[Your task]
Please state how many lines in the records contain the string "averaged", with no words besides the number.

[Data in this exercise]

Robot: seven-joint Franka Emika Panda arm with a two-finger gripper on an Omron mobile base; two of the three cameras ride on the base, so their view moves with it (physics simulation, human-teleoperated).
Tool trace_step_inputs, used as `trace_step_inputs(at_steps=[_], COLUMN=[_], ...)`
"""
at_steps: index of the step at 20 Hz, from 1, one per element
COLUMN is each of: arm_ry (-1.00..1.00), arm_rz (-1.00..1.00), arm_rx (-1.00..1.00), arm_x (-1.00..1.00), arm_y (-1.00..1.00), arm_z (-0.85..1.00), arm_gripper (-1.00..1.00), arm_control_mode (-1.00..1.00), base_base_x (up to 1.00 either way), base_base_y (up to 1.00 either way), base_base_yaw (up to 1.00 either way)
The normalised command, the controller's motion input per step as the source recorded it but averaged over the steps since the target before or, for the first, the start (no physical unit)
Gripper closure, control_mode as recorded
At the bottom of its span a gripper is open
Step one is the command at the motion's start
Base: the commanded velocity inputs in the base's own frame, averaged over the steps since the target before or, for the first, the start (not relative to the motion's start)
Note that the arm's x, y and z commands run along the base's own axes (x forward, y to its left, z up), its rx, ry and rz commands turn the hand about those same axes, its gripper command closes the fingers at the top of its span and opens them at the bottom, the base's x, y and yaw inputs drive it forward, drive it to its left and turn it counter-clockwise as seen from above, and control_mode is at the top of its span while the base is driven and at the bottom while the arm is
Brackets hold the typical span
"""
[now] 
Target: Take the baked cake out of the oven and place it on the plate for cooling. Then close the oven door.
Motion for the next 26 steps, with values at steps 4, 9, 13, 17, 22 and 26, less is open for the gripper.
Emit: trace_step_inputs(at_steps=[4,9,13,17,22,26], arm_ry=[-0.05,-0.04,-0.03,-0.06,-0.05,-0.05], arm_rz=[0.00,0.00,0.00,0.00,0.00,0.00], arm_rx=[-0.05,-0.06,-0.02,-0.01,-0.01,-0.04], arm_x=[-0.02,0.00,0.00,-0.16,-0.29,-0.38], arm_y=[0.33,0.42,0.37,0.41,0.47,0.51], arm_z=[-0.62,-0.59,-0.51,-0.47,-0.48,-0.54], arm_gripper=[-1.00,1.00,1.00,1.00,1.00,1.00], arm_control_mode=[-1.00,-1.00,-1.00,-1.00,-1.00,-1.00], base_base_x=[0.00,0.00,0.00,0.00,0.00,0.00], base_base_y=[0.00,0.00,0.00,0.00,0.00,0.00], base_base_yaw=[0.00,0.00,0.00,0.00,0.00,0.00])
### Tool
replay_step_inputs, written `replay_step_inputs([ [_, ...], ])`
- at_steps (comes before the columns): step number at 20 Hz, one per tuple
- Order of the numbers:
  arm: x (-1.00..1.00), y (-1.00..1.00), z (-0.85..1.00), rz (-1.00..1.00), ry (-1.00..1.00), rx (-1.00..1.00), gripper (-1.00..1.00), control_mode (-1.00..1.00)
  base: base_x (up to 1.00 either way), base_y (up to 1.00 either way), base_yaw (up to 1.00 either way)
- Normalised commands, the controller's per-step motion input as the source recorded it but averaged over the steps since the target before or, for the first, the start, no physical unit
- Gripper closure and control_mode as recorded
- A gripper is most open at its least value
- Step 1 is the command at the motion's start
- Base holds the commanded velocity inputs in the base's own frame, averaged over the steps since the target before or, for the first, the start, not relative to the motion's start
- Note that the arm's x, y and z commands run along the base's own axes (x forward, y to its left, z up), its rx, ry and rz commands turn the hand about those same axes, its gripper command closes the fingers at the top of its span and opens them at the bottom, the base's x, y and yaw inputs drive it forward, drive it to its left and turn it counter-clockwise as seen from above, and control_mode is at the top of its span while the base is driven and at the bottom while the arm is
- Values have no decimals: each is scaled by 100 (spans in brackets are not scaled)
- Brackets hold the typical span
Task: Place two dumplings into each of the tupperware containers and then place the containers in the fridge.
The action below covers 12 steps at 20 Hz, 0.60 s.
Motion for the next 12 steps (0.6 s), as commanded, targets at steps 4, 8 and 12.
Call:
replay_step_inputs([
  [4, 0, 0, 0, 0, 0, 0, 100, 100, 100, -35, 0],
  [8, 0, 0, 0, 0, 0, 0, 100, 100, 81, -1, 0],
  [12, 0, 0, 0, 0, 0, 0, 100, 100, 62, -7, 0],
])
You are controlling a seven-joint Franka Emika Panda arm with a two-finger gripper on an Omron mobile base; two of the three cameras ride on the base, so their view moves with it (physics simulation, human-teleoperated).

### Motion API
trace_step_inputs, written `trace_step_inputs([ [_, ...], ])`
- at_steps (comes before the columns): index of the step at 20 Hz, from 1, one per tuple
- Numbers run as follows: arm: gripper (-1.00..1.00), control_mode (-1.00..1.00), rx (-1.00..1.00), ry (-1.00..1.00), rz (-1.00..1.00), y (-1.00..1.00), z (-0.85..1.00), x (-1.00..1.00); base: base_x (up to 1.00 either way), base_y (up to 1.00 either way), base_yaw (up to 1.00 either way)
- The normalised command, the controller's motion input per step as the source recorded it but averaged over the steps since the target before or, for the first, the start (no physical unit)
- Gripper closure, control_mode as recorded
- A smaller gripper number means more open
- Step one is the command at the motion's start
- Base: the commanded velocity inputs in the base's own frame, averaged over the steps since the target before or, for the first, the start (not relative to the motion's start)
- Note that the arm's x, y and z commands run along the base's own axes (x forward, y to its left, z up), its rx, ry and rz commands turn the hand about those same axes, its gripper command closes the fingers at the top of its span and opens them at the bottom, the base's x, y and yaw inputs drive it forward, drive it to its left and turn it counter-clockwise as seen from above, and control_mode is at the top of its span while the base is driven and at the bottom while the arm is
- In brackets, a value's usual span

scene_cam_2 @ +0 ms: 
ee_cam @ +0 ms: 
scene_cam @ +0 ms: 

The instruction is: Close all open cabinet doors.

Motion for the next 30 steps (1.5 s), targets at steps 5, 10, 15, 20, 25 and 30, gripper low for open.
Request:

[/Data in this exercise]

[Task answer]
6